▸ **Recorded information**:
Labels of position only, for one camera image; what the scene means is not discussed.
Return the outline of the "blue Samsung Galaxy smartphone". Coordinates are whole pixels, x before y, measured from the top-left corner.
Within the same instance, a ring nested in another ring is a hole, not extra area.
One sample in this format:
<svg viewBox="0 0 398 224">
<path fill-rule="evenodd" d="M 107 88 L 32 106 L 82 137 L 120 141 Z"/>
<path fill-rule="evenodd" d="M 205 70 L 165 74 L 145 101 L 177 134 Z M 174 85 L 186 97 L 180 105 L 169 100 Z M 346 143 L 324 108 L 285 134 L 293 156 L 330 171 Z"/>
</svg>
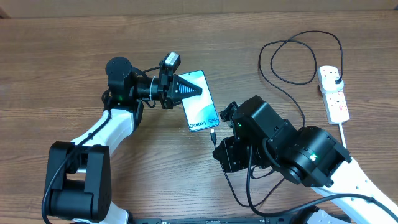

▸ **Problem description**: The lines from the one containing "205 70 L 165" to the final line of the material, both ends included, should be retyped exactly and alone, with no pictures.

▸ **Result of the task**:
<path fill-rule="evenodd" d="M 205 70 L 165 74 L 145 101 L 177 134 Z M 174 85 L 186 97 L 180 105 L 169 100 Z M 346 143 L 324 108 L 285 134 L 293 156 L 330 171 Z"/>
</svg>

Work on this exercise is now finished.